Hi,

On 19/12/09 10:20, [email protected] wrote:
Offray Vladimir Luna Cárdenas wrote:
    * Installing the cyn.in software _also_ inside the university's
severs (at this moment it is in a local free software community server).
    * Prototyping low cost touch boards with Wii controls, so we can have
them everywhere.
    * Integrating MathRider with Source Python Distribution (Sage Small)
so we can run it everywhere with low connectivity or computational
resources and grow/bridge from MathRider to Sage.



This is all very interesting.  Thanks for the update.  Please keep us
updated on what you're doing.

Sorry for the late response. I was on vacation and there were not much updates. In that time we made Spanish translations and other adaptations of the MathPiper docs (the project changed its name to this one...) and today is my first class presenting the environment and how we will use it in the semester.

1. I've never heard of cyn.in (http://www.cynapse.com/cynin, right?),
and it certainly looks interesting.

Yep. That one. The idea is to use a open platform (in the sense of source and affiliation) that can be used to create communities of practice around the subject that I'm trying to teach (linear algebra, pre-university math, and so on). We have tried several ways, from CMS, to mailing list, to microblogs, and finally we came here. I really don't like LMS -"Learning Management Systems" (free or otherwise) because they're too focused on "management" (as understood by the institution) and not on learning and worse of all, they reproduce a not much effective place for learning: the school and the classroom, but now "powered by Internet" (TM :-P). Knowledge Management Systems like cyn.in have a more emergent way of doing things and are not centered about remaking the classroom on Internet, but on knowledge discovery using the technologies of social web: social tagging and ranking, blogs, wikis, microblogs, audio, image and video repositories. Now is easy to talk about knowledge management and social web and I see that students get it better. Of course we still need things to make a bridge with institucional educative systems and non-institutional ones, but I think that we're on the right path.

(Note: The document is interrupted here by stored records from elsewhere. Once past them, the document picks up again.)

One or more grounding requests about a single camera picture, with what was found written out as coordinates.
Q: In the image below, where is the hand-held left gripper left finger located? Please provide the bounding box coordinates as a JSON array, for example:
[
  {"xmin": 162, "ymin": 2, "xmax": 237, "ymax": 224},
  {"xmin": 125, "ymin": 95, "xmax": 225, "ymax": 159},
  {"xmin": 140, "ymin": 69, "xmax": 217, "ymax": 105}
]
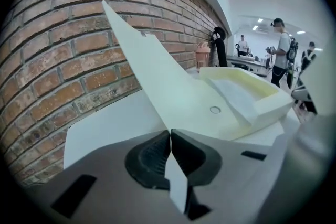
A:
[{"xmin": 25, "ymin": 130, "xmax": 185, "ymax": 224}]

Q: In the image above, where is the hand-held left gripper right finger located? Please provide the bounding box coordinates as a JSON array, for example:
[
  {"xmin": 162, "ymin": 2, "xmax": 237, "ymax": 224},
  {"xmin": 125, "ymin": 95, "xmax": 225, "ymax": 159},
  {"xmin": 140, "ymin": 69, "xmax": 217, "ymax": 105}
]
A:
[{"xmin": 171, "ymin": 128, "xmax": 284, "ymax": 224}]

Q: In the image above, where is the dark desk with white legs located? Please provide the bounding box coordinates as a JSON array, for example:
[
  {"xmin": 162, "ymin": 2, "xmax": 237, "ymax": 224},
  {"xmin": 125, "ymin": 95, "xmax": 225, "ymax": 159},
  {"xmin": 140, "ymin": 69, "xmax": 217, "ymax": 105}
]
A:
[{"xmin": 226, "ymin": 55, "xmax": 273, "ymax": 79}]

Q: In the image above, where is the person's torso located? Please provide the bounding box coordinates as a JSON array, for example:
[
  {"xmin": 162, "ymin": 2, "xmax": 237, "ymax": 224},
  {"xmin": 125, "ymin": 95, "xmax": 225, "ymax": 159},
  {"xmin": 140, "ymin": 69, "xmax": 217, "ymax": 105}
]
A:
[{"xmin": 300, "ymin": 55, "xmax": 336, "ymax": 117}]

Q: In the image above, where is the pink mannequin head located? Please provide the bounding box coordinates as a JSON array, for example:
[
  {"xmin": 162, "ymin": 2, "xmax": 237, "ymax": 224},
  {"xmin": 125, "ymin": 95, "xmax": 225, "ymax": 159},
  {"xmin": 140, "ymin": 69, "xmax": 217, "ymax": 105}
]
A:
[{"xmin": 194, "ymin": 41, "xmax": 211, "ymax": 70}]

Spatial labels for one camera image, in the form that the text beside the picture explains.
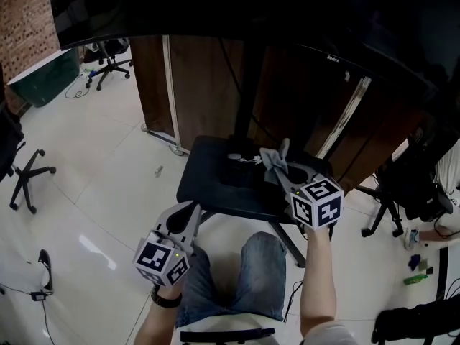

2. I've experimented with Wii interactive boards (built my own infrared
pen from a whiteboard marker, for example, and I have several more spare
parts around for building several more).  I'm interested in what works
well for you with the Wii controller.

Working on the touchscreen laptop is fine for now, but I want to be in front of my students to give my class and also to let them pass on the blackboard, so Wii seems the next step to make this happen. I let you know my advances.

3. Also, I'm interested in how you are connected MathRider and Sage.  I
don't know a whole lot about the MathRider project; do you mean that you
are replacing Yacas with Sage inside the MathRider IDE?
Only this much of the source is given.